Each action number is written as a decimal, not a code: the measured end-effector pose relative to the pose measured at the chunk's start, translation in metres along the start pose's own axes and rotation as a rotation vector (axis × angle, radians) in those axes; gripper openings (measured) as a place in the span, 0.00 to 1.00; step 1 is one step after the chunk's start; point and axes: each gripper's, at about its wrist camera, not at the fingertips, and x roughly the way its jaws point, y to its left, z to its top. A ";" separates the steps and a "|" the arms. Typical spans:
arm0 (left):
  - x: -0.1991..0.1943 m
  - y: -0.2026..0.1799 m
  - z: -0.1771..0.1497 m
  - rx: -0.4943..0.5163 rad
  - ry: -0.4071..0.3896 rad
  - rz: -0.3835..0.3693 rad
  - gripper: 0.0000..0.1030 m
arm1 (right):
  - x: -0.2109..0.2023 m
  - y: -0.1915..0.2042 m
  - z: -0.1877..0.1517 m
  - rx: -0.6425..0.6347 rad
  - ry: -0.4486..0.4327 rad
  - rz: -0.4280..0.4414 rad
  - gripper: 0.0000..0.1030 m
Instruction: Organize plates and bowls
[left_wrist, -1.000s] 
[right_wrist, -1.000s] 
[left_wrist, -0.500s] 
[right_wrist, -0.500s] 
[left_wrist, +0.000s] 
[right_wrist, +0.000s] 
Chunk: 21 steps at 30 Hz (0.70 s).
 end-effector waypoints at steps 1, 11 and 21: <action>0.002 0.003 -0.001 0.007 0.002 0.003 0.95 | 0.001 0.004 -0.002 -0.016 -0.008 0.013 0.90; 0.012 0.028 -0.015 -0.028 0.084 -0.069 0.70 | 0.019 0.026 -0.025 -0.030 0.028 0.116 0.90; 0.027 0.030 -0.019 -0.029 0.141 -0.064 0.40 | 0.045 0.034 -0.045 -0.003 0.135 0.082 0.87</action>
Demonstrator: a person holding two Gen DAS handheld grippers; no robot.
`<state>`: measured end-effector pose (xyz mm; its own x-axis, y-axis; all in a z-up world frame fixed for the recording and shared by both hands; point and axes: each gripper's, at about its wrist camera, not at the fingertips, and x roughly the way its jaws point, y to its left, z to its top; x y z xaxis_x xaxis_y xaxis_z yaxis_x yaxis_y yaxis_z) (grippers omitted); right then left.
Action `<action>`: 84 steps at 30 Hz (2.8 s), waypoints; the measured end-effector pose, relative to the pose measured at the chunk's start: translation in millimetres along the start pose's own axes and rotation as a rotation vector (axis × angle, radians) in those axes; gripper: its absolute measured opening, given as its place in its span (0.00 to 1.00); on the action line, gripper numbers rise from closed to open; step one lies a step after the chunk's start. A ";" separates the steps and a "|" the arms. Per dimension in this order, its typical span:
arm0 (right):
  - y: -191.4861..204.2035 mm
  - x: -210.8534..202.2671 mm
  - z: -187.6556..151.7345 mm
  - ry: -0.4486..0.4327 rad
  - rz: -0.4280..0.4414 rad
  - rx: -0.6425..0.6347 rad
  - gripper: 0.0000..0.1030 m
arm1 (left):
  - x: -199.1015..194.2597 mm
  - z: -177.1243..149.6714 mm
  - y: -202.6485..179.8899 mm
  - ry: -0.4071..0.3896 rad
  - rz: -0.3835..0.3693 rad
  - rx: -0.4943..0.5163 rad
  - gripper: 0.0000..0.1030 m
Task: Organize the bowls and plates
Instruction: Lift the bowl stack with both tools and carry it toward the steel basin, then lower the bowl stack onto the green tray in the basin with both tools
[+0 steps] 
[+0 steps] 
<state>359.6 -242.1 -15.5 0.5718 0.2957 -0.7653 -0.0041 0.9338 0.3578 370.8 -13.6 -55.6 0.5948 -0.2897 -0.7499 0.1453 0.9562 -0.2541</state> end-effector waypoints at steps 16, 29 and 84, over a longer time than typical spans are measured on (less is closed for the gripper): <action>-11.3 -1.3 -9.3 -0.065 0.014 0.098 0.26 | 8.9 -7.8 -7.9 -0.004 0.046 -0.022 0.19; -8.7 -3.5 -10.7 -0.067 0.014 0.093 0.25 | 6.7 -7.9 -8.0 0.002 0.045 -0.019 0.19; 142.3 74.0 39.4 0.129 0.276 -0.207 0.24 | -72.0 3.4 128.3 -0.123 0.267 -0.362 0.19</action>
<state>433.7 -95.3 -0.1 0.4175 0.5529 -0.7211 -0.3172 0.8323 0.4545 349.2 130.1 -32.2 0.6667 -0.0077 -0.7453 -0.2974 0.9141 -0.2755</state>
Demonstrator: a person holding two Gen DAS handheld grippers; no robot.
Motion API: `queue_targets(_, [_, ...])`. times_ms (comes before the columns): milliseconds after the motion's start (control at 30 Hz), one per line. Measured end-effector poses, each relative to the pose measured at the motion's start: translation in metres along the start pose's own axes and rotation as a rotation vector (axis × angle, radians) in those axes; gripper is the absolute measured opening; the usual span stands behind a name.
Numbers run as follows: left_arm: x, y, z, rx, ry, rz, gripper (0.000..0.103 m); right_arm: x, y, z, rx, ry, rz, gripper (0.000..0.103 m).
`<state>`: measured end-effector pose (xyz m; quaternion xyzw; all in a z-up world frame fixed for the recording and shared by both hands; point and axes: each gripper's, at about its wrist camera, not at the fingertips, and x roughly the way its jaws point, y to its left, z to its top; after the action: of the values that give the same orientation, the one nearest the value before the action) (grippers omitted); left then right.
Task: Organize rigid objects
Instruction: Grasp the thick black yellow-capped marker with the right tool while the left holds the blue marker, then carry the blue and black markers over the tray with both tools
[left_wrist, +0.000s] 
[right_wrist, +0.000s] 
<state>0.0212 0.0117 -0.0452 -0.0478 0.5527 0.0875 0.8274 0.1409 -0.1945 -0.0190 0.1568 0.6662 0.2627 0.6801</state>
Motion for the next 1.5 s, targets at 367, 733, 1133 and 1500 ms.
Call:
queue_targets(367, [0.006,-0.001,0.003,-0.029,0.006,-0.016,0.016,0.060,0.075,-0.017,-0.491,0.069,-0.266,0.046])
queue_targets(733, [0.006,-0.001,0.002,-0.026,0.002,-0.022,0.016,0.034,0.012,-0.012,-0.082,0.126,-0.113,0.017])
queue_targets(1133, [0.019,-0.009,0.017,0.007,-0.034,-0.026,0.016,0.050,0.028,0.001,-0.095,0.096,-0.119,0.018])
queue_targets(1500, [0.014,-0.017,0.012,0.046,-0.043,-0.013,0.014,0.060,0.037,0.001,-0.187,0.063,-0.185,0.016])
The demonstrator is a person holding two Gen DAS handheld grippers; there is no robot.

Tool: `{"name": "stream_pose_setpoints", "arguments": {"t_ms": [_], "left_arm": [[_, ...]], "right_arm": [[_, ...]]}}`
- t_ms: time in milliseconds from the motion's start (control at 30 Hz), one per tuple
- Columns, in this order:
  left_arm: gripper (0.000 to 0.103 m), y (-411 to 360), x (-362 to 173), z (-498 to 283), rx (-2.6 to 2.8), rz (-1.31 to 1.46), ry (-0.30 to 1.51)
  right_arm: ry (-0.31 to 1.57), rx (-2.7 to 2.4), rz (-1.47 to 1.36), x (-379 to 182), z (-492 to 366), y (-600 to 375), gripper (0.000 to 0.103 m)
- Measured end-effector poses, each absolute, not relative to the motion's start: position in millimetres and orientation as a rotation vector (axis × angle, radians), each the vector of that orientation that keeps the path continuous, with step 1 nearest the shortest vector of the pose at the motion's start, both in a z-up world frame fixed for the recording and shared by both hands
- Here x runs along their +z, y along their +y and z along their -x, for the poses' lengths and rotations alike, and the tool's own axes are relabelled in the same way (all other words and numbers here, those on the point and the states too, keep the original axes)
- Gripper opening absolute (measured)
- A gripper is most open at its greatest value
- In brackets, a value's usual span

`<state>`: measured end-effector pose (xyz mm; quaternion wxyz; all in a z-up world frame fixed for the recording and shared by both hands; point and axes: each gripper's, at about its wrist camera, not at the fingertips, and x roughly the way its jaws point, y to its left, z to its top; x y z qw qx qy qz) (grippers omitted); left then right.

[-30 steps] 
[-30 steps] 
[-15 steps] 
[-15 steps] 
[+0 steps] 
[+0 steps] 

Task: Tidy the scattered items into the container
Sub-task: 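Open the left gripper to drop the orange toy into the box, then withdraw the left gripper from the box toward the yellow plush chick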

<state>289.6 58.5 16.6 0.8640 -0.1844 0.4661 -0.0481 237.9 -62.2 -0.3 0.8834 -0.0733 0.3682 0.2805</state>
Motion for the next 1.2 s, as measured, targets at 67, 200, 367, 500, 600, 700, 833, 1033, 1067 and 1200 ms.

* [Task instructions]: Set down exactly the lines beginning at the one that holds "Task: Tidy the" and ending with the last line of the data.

* [Exercise answer]:
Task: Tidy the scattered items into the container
Sub-task: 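Open the left gripper to drop the orange toy into the box, then withdraw the left gripper from the box toward the yellow plush chick
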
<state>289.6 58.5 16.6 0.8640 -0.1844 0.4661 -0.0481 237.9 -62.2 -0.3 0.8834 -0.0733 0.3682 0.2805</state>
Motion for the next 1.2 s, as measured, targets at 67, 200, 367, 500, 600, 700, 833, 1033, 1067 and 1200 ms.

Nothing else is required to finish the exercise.